## TASK ITEM
Reproduce the entries exactly. Omit none of them.

Records from a dataset:
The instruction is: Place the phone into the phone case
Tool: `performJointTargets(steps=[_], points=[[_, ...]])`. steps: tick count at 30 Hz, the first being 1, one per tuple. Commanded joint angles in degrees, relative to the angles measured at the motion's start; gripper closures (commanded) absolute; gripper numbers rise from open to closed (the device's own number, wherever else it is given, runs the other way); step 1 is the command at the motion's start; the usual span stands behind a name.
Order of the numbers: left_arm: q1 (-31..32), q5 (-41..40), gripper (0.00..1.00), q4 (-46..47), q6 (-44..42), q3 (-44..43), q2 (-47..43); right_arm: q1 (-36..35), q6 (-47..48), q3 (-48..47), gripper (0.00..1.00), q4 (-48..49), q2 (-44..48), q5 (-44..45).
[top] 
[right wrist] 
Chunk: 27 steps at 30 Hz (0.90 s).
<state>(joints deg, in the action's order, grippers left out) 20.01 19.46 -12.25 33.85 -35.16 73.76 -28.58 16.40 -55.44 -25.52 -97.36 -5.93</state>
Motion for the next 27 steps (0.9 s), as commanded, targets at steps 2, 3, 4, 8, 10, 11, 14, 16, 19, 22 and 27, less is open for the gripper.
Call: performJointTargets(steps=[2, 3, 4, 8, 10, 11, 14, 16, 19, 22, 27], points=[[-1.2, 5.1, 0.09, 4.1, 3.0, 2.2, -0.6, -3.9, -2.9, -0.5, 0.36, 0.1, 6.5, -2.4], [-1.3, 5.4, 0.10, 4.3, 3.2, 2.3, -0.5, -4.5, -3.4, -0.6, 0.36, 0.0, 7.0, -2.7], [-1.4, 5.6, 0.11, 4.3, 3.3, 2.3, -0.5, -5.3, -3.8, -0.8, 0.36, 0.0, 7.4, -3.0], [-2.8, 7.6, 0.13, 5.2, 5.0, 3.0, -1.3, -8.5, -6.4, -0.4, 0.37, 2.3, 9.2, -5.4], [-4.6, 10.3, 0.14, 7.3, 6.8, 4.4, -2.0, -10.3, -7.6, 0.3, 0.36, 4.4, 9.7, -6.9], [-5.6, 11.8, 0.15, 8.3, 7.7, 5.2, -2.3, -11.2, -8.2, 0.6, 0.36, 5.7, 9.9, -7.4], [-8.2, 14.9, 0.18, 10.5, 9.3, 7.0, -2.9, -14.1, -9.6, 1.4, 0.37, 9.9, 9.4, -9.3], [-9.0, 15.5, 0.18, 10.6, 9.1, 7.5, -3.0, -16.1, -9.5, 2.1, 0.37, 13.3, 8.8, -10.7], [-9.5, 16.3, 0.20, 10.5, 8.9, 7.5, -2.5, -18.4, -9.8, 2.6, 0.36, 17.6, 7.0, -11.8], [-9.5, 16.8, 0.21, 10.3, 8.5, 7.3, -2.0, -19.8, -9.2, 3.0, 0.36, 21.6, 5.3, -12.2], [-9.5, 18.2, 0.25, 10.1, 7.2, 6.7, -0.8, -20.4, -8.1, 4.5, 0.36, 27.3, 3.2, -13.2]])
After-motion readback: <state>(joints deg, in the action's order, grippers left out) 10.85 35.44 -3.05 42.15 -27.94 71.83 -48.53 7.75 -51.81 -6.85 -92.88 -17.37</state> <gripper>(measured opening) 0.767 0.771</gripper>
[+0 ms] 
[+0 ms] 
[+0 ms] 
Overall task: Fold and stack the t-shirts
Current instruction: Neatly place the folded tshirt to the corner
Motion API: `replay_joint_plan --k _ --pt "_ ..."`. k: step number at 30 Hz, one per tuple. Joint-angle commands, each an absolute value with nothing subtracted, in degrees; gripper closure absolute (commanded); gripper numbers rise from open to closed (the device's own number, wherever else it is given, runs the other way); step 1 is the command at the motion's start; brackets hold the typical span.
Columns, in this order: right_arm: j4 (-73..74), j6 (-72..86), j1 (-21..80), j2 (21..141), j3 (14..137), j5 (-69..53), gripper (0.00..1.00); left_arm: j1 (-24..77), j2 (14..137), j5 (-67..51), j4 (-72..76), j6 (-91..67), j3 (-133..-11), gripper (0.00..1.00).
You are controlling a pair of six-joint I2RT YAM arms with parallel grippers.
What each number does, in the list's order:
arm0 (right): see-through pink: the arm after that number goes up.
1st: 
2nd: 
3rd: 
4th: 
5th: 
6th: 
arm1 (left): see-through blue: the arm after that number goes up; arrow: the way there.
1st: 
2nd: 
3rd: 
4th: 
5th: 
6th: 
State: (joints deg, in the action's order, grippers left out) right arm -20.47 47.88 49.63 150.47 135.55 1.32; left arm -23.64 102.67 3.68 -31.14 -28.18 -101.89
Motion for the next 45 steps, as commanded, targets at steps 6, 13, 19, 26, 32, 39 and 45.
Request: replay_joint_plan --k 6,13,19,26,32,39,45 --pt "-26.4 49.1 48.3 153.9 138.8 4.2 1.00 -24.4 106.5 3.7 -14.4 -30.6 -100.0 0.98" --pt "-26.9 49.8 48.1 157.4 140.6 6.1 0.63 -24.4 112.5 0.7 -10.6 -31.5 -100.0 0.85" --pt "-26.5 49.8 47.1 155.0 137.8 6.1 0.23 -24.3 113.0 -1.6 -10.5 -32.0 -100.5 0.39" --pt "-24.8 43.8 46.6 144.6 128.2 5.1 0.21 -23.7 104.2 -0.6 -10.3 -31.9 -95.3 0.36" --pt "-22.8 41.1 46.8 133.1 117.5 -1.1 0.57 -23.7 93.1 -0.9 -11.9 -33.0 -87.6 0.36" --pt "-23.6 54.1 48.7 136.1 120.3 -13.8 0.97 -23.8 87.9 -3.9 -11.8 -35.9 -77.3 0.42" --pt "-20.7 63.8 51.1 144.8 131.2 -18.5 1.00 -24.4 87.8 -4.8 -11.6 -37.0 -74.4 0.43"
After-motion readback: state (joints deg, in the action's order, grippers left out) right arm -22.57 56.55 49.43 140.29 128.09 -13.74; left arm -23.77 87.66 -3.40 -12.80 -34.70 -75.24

## RESULT FOR THIS TASK
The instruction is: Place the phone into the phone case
Tool: `performJointTargets(steps=[_], points=[[_, ...]])`. steps: tick count at 30 Hz, the first being 1, one per tuple. Commanded joint angles in degrees, relative to the angles measured at the motion's start; gripper closures (commanded) absolute; gripper numbers rise from open to closed (the device's own number, wherever else it is given, runs the other way); step 1 is the command at the motion's start; the usual span stands behind a name.
Order of the numbers: left_arm: q1 (-31..32), q5 (-41..40), gripper (0.00..1.00), q4 (-46..47), q6 (-44..42), q3 (-44..43), q2 (-47..43); right_arm: q1 (-36..35), q6 (-47..48), q3 (-48..47), gripper (0.00..1.00), q4 (-48..49), q2 (-44..48), q5 (-44..45).
[top] 
[right wrist] 
Chunk: 27 steps at 30 Hz (0.90 s).
<state>(joints deg, in the action's order, grippers left out) 20.01 19.46 -12.25 33.85 -35.16 73.76 -28.58 16.40 -55.44 -25.52 -97.36 -5.93</state>
Motion for the next 27 steps (0.9 s), as commanded, targets at steps 2, 3, 4, 8, 10, 11, 14, 16, 19, 22 and 27, less is open for the gripper.
Call: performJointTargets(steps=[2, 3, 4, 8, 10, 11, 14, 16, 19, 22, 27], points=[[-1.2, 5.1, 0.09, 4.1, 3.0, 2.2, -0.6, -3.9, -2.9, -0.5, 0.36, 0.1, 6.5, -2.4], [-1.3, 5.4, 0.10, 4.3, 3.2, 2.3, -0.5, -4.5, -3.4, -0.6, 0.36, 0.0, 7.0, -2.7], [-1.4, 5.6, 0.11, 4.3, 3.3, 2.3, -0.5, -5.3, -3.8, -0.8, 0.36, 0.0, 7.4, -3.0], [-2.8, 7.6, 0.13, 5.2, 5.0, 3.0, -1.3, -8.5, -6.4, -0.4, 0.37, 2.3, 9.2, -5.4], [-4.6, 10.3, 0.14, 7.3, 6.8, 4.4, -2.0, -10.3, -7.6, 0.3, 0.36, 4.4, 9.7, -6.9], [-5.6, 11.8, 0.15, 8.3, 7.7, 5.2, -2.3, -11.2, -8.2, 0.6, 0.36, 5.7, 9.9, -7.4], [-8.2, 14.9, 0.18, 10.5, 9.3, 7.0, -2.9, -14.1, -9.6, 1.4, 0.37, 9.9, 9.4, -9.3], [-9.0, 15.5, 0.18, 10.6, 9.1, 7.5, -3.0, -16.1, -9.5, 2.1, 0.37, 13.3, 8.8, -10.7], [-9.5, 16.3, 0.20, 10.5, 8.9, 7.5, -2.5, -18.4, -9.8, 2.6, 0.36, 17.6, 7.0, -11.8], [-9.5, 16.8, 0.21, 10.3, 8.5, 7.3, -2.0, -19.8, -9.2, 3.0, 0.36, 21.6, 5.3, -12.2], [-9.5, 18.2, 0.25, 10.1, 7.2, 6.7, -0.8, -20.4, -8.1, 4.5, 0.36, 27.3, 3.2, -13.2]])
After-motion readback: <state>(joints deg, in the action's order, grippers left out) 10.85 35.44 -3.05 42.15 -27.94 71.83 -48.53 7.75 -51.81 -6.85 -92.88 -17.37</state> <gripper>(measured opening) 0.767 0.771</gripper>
[+0 ms] 
[+0 ms] 
[+0 ms] 
Overall task: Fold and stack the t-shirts
Current instruction: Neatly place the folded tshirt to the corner
Motion API: `replay_joint_plan --k _ --pt "_ ..."`. k: step number at 30 Hz, one per tuple. Joint-angle commands, each an absolute value with nothing subtracted, in degrees; gripper closure absolute (commanded); gripper numbers rise from open to closed (the device's own number, wherever else it is given, runs the other way); step 1 is the command at the motion's start; brackets hold the typical span.
Columns, in this order: right_arm: j4 (-73..74), j6 (-72..86), j1 (-21..80), j2 (21..141), j3 (14..137), j5 (-69..53), gripper (0.00..1.00); left_arm: j1 (-24..77), j2 (14..137), j5 (-67..51), j4 (-72..76), j6 (-91..67), j3 (-133..-11), gripper (0.00..1.00).
You are controlling a pair of six-joint I2RT YAM arms with parallel grippers.
What each number does, in the list's order:
arm0 (right): see-through pink: the arm after that number goes up.
1st: 
2nd: 
3rd: 
4th: 
5th: 
6th: 
arm1 (left): see-through blue: the arm after that number goes up; arrow: the way there.
1st: 
2nd: 
3rd: 
4th: 
5th: 
6th: 
State: (joints deg, in the action's order, grippers left out) right arm -20.47 47.88 49.63 150.47 135.55 1.32; left arm -23.64 102.67 3.68 -31.14 -28.18 -101.89
Motion for the next 45 steps, as commanded, targets at steps 6, 13, 19, 26, 32, 39 and 45.
Request: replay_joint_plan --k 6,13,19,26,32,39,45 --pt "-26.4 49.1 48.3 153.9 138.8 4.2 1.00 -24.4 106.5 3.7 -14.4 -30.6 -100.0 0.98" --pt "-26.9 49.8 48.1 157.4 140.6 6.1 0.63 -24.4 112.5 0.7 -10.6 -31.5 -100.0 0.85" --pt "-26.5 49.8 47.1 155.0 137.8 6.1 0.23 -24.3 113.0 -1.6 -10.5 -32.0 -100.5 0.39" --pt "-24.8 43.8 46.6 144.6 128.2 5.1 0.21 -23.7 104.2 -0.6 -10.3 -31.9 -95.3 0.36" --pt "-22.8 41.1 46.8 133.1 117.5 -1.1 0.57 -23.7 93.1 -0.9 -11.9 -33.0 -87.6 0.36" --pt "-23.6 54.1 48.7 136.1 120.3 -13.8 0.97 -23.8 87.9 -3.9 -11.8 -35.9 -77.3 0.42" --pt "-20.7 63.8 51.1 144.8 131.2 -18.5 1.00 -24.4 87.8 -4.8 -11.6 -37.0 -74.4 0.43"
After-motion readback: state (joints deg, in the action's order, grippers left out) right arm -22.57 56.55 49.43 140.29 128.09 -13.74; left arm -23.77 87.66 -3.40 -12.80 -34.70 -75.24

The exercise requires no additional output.